§ **Problem details**: When you reach a picture, skip it, and retype every line below exactly.

※

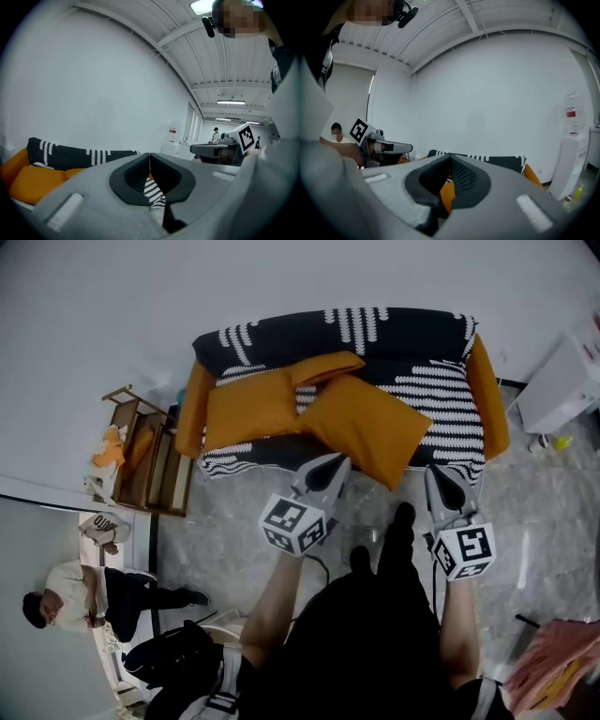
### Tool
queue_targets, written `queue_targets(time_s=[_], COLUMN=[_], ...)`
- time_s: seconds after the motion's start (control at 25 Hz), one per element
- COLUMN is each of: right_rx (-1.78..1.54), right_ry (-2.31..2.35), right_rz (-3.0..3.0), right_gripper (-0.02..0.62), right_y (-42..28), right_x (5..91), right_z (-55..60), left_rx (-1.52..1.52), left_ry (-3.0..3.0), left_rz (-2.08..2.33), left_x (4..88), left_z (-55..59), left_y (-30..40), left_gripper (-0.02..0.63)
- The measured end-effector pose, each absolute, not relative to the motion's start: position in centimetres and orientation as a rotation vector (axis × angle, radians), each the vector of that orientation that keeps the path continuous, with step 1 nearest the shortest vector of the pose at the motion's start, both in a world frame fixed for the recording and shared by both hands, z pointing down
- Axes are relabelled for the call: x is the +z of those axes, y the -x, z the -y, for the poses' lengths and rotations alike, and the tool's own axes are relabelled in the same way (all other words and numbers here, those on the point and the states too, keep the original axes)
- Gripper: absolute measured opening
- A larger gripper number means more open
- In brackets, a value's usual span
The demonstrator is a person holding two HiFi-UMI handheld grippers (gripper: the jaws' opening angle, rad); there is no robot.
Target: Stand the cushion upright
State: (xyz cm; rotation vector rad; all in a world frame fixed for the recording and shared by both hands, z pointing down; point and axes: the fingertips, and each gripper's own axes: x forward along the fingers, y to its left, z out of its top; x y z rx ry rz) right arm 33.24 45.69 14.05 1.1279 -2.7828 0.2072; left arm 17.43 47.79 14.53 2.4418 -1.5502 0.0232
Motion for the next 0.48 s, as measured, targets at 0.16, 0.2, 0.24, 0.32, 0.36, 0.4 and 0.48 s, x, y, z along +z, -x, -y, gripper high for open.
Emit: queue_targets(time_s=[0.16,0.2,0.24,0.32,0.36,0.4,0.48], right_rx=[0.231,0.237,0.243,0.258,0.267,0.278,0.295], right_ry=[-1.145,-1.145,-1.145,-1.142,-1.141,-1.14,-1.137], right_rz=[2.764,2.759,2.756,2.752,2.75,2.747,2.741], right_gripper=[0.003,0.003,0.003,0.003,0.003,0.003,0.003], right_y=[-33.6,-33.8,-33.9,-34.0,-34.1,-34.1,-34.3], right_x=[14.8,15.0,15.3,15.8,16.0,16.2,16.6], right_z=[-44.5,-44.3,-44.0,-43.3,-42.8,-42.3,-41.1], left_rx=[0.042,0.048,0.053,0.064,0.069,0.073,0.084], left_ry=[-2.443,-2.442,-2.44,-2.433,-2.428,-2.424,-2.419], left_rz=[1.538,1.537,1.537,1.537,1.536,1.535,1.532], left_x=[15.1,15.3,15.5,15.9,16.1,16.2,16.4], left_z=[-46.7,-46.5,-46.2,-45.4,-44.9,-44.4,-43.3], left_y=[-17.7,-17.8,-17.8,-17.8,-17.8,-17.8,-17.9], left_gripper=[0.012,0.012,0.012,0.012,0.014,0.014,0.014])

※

§ **Written solution**:
### Tool
queue_targets, written `queue_targets(time_s=[_], COLUMN=[_], ...)`
- time_s: seconds after the motion's start (control at 25 Hz), one per element
- COLUMN is each of: right_rx (-1.78..1.54), right_ry (-2.31..2.35), right_rz (-3.0..3.0), right_gripper (-0.02..0.62), right_y (-42..28), right_x (5..91), right_z (-55..60), left_rx (-1.52..1.52), left_ry (-3.0..3.0), left_rz (-2.08..2.33), left_x (4..88), left_z (-55..59), left_y (-30..40), left_gripper (-0.02..0.63)
- The measured end-effector pose, each absolute, not relative to the motion's start: position in centimetres and orientation as a rotation vector (axis × angle, radians), each the vector of that orientation that keeps the path continuous, with step 1 nearest the shortest vector of the pose at the motion's start, both in a world frame fixed for the recording and shared by both hands, z pointing down
- Axes are relabelled for the call: x is the +z of those axes, y the -x, z the -y, for the poses' lengths and rotations alike, and the tool's own axes are relabelled in the same way (all other words and numbers here, those on the point and the states too, keep the original axes)
- Gripper: absolute measured opening
- A larger gripper number means more open
- In brackets, a value's usual span
The demonstrator is a person holding two HiFi-UMI handheld grippers (gripper: the jaws' opening angle, rad); there is no robot.
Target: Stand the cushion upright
State: (xyz cm; rotation vector rad; all in a world frame fixed for the recording and shared by both hands, z pointing down; point and axes: the fingertips, and each gripper's own axes: x forward along the fingers, y to its left, z out of its top; x y z rx ry rz) right arm 33.24 45.69 14.05 1.1279 -2.7828 0.2072; left arm 17.43 47.79 14.53 2.4418 -1.5502 0.0232
Motion for the next 0.48 s, as measured, targets at 0.16, 0.2, 0.24, 0.32, 0.36, 0.4 and 0.48 s, x, y, z along +z, -x, -y, gripper high for open.
Emit: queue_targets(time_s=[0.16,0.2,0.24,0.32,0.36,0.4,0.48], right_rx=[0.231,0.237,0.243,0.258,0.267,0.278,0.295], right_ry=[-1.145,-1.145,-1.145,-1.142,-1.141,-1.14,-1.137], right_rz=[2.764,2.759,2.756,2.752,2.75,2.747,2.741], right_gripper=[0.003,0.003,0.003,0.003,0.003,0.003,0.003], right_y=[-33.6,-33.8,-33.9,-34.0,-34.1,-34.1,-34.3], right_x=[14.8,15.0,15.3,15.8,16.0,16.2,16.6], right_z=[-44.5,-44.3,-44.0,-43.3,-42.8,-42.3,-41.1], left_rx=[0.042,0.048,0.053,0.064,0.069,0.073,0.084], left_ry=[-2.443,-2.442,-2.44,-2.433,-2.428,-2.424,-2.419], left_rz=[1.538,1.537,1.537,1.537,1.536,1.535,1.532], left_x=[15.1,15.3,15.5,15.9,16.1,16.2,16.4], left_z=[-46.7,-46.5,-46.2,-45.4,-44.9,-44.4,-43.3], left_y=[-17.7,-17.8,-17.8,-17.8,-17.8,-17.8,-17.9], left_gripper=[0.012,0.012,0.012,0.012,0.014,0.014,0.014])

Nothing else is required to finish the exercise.